§ **Exercise details**:
Please find the lines in the entries below that contain the word "segment", and copy each one.

§ **Task inputs**:

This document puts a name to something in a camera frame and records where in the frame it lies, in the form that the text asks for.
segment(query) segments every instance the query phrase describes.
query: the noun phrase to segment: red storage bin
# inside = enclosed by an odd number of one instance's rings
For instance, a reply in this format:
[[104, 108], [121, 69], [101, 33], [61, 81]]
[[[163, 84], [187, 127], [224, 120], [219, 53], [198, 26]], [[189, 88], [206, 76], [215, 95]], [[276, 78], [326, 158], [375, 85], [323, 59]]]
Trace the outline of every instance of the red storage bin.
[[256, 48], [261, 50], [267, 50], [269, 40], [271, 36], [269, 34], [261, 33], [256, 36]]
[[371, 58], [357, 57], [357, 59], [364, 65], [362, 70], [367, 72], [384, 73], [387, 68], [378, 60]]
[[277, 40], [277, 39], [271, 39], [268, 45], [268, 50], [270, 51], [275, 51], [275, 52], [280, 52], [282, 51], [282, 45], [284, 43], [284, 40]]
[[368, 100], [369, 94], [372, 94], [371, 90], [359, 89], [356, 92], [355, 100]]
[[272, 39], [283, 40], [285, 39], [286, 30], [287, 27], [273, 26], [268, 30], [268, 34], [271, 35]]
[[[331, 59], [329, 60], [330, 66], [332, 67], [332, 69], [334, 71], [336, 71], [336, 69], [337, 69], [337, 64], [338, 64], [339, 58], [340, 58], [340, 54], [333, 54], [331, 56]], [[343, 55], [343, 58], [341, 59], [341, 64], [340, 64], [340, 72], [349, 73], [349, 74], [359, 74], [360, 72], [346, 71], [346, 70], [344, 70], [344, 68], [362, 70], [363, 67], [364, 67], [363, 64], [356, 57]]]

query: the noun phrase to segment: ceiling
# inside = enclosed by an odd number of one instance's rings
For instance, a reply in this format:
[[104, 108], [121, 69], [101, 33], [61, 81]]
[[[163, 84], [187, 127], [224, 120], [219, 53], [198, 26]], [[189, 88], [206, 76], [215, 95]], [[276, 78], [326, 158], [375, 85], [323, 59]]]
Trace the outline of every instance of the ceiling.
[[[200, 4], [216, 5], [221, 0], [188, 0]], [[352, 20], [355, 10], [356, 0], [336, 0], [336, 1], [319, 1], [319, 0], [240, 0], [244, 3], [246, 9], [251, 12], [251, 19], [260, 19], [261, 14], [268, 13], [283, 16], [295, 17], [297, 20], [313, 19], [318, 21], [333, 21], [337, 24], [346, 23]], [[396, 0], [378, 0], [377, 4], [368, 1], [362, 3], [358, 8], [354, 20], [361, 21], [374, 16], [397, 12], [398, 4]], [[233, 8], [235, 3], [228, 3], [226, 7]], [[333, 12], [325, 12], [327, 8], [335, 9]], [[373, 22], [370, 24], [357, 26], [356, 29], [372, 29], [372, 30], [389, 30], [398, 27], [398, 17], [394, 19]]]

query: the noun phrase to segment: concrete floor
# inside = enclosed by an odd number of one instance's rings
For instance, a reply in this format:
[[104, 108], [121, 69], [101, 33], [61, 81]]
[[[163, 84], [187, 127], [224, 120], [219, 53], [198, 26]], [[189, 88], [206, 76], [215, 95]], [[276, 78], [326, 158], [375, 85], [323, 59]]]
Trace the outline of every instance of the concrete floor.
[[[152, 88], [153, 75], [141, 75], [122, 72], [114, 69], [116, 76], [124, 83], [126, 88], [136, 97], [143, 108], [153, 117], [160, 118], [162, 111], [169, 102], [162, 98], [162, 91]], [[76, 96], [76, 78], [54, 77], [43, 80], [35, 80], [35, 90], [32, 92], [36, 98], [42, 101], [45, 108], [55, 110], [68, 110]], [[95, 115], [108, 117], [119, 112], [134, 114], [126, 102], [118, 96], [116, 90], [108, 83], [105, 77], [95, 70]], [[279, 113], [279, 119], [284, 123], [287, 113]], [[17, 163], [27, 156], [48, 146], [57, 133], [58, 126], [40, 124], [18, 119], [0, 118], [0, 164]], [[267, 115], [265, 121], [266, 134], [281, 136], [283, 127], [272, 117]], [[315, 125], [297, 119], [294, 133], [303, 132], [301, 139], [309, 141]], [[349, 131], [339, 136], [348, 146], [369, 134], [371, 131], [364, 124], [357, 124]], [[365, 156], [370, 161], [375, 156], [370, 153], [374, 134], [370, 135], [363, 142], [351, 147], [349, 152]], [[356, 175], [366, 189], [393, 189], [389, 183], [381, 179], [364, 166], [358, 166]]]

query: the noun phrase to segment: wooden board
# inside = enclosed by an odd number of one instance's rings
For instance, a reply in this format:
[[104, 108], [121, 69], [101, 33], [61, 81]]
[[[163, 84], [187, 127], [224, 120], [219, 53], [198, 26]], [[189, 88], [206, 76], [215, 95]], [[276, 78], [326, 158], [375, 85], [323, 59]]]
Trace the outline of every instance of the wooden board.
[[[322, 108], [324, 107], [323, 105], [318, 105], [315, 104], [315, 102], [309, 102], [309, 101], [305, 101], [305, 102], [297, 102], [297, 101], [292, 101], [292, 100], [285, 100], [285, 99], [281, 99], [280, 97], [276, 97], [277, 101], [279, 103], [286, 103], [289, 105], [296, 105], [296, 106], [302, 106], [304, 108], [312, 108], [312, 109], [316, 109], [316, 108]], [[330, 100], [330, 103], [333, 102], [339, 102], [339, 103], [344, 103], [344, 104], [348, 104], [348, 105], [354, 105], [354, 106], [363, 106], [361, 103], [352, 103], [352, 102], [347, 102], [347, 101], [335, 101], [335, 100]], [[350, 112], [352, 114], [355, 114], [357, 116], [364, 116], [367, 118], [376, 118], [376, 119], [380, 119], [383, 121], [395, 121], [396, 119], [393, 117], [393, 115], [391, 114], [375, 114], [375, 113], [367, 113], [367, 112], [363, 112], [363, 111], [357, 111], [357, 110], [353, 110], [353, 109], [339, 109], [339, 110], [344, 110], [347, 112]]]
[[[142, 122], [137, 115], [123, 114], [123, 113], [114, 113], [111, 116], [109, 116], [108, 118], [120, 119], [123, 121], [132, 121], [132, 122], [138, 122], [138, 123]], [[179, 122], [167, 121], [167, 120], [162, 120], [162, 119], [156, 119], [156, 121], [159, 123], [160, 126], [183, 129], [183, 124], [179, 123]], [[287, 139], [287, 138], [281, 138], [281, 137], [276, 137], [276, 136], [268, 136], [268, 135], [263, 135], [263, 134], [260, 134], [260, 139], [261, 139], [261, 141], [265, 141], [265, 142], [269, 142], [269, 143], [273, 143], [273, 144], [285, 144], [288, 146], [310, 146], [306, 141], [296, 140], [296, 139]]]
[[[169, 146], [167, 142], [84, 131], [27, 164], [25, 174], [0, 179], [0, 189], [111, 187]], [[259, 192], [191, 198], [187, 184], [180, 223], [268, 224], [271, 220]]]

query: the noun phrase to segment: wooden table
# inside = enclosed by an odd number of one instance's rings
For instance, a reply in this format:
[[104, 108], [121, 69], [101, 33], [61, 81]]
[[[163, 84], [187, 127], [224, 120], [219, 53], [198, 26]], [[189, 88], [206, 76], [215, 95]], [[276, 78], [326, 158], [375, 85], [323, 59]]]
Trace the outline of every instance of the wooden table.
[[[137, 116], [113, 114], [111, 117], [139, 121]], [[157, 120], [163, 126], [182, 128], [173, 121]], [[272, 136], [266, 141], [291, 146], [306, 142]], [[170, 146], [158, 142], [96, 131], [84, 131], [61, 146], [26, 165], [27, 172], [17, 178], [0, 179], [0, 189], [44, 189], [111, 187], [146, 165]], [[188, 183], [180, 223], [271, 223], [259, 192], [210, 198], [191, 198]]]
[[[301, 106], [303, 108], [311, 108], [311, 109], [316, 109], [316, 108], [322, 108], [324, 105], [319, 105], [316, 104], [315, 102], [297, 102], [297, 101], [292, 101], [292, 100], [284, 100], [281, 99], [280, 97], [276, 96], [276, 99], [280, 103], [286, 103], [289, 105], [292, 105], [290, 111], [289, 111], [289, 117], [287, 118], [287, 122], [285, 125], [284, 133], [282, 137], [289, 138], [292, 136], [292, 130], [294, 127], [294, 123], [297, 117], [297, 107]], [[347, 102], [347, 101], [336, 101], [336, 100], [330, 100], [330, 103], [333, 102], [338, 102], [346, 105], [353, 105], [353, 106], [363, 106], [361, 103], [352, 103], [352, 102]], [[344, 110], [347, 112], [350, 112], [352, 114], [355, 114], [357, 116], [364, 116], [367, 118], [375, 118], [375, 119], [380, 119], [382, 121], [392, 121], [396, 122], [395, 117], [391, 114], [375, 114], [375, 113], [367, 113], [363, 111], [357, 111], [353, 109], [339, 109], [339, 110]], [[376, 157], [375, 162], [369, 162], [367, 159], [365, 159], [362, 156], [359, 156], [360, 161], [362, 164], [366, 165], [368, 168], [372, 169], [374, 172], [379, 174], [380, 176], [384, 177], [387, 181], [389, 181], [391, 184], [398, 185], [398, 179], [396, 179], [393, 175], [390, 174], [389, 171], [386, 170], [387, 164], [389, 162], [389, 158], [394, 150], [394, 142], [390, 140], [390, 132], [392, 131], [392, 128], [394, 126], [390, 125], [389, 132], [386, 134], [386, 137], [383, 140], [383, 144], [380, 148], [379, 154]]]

§ **Completed task**:
segment(query) segments every instance the query phrase describes.
query: the noun phrase to segment: red storage bin
query: the noun phrase to segment: ceiling
query: the noun phrase to segment: concrete floor
query: the noun phrase to segment: wooden board
query: the noun phrase to segment: wooden table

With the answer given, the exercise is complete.